Reproduce the records below exactly as shown.

□ □ □ □ □ □ □

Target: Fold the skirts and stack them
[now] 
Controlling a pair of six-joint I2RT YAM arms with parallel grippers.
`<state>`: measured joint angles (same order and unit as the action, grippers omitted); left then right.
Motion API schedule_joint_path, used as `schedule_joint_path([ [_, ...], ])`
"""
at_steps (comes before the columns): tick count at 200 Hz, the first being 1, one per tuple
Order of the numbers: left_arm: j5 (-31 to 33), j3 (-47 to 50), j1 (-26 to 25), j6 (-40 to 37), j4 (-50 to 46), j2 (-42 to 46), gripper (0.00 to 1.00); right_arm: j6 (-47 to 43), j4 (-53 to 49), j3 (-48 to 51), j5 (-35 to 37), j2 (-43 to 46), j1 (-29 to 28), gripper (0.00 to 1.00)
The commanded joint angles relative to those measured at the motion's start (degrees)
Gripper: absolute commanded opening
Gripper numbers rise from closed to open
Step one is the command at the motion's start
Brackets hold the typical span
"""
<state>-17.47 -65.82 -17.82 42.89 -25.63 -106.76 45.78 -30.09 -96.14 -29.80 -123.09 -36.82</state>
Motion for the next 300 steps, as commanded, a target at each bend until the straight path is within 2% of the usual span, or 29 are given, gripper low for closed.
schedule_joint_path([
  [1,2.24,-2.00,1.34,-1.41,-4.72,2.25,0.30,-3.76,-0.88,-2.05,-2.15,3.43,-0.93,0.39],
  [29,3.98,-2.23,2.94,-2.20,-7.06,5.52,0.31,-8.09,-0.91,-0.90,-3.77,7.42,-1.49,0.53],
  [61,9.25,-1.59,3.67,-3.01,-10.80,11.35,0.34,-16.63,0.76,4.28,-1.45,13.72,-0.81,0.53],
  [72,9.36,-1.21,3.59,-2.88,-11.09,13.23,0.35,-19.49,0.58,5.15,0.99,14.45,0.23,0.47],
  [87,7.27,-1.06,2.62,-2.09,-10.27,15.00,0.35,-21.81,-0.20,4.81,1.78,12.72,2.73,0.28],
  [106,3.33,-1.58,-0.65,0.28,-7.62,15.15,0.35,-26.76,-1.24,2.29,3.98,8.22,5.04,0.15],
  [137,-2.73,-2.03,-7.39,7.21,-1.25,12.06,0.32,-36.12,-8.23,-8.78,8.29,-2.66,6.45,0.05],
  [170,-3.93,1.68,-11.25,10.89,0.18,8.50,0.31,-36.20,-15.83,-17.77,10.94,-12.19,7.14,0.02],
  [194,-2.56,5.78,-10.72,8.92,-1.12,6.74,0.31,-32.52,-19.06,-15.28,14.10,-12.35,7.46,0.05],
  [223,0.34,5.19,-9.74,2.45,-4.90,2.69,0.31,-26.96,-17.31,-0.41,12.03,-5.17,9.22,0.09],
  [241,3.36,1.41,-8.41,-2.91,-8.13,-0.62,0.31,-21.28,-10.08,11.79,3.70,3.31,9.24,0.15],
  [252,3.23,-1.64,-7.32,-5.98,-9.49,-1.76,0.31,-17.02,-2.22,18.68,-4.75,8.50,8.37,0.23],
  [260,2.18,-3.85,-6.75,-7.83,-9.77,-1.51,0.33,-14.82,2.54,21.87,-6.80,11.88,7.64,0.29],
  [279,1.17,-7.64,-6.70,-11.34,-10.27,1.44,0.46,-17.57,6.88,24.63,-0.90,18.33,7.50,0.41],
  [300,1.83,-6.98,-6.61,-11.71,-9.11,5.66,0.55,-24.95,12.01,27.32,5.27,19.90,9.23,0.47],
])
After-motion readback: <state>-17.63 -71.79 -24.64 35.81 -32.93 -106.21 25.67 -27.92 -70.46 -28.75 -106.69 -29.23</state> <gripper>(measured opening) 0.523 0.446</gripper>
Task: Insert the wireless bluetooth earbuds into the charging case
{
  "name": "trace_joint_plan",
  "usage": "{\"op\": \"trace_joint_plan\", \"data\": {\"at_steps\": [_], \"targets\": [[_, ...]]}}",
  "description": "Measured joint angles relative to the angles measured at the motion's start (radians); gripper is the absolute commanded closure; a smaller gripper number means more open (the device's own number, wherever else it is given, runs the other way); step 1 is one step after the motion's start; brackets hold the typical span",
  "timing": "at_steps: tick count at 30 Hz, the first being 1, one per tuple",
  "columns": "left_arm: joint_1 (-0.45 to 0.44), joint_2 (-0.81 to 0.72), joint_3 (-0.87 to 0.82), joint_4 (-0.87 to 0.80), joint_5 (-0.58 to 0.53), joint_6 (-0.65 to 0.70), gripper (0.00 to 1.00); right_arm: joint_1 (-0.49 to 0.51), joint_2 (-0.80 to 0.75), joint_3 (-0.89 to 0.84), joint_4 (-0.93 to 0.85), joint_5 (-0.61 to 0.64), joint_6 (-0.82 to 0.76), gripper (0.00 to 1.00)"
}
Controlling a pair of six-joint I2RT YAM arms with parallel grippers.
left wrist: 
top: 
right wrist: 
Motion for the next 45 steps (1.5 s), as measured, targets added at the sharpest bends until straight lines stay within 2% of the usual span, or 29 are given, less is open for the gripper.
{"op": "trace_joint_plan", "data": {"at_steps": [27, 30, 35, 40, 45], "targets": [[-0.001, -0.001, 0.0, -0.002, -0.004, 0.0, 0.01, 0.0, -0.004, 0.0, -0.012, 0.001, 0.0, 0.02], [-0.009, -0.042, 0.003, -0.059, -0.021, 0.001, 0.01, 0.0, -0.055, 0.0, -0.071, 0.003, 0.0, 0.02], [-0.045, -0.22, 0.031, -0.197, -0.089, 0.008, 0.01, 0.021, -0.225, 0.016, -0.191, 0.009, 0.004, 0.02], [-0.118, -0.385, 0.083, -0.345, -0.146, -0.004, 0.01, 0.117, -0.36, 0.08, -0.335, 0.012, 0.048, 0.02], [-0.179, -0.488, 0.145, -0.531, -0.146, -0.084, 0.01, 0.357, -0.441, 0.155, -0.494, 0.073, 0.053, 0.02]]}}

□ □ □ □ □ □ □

TASK RESPONSE —
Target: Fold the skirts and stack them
[now] 
Controlling a pair of six-joint I2RT YAM arms with parallel grippers.
`<state>`: measured joint angles (same order and unit as the action, grippers omitted); left then right.
Motion API schedule_joint_path, used as `schedule_joint_path([ [_, ...], ])`
"""
at_steps (comes before the columns): tick count at 200 Hz, the first being 1, one per tuple
Order of the numbers: left_arm: j5 (-31 to 33), j3 (-47 to 50), j1 (-26 to 25), j6 (-40 to 37), j4 (-50 to 46), j2 (-42 to 46), gripper (0.00 to 1.00); right_arm: j6 (-47 to 43), j4 (-53 to 49), j3 (-48 to 51), j5 (-35 to 37), j2 (-43 to 46), j1 (-29 to 28), gripper (0.00 to 1.00)
The commanded joint angles relative to those measured at the motion's start (degrees)
Gripper: absolute commanded opening
Gripper numbers rise from closed to open
Step one is the command at the motion's start
Brackets hold the typical span
"""
<state>-17.47 -65.82 -17.82 42.89 -25.63 -106.76 45.78 -30.09 -96.14 -29.80 -123.09 -36.82</state>
Motion for the next 300 steps, as commanded, a target at each bend until the straight path is within 2% of the usual span, or 29 are given, gripper low for closed.
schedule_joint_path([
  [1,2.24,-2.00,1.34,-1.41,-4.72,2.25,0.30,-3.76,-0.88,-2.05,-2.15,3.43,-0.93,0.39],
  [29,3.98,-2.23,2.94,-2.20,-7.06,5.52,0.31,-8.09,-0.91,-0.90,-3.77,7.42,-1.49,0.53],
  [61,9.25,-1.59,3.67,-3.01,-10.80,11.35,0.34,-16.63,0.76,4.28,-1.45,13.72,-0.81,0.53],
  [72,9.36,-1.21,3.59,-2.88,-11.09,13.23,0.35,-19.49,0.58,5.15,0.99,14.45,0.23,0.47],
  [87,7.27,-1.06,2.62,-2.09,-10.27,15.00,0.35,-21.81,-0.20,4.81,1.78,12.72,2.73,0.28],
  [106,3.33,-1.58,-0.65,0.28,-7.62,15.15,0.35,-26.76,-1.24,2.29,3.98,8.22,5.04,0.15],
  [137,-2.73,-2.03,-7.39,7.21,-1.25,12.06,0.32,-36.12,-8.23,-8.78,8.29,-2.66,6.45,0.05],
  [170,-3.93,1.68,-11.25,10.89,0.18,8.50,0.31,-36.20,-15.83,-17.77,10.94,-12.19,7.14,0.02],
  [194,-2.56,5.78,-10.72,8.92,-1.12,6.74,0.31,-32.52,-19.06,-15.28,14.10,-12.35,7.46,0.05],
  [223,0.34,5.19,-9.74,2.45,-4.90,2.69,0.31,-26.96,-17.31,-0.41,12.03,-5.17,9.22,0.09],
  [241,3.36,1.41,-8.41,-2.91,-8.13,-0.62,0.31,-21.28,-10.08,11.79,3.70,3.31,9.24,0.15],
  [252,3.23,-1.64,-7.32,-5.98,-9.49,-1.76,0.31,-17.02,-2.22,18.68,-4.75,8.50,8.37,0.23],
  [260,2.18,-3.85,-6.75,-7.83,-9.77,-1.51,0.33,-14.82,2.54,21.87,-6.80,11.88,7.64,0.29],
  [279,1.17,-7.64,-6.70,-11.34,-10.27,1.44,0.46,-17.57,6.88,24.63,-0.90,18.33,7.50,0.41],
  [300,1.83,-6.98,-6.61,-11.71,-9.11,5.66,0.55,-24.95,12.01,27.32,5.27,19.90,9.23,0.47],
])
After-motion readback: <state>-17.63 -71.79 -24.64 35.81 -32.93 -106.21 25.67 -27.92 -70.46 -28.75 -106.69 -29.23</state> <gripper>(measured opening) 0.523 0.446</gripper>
Task: Insert the wireless bluetooth earbuds into the charging case
{
  "name": "trace_joint_plan",
  "usage": "{\"op\": \"trace_joint_plan\", \"data\": {\"at_steps\": [_], \"targets\": [[_, ...]]}}",
  "description": "Measured joint angles relative to the angles measured at the motion's start (radians); gripper is the absolute commanded closure; a smaller gripper number means more open (the device's own number, wherever else it is given, runs the other way); step 1 is one step after the motion's start; brackets hold the typical span",
  "timing": "at_steps: tick count at 30 Hz, the first being 1, one per tuple",
  "columns": "left_arm: joint_1 (-0.45 to 0.44), joint_2 (-0.81 to 0.72), joint_3 (-0.87 to 0.82), joint_4 (-0.87 to 0.80), joint_5 (-0.58 to 0.53), joint_6 (-0.65 to 0.70), gripper (0.00 to 1.00); right_arm: joint_1 (-0.49 to 0.51), joint_2 (-0.80 to 0.75), joint_3 (-0.89 to 0.84), joint_4 (-0.93 to 0.85), joint_5 (-0.61 to 0.64), joint_6 (-0.82 to 0.76), gripper (0.00 to 1.00)"
}
Controlling a pair of six-joint I2RT YAM arms with parallel grippers.
left wrist: 
top: 
right wrist: 
Motion for the next 45 steps (1.5 s), as measured, targets added at the sharpest bends until straight lines stay within 2% of the usual span, or 29 are given, less is open for the gripper.
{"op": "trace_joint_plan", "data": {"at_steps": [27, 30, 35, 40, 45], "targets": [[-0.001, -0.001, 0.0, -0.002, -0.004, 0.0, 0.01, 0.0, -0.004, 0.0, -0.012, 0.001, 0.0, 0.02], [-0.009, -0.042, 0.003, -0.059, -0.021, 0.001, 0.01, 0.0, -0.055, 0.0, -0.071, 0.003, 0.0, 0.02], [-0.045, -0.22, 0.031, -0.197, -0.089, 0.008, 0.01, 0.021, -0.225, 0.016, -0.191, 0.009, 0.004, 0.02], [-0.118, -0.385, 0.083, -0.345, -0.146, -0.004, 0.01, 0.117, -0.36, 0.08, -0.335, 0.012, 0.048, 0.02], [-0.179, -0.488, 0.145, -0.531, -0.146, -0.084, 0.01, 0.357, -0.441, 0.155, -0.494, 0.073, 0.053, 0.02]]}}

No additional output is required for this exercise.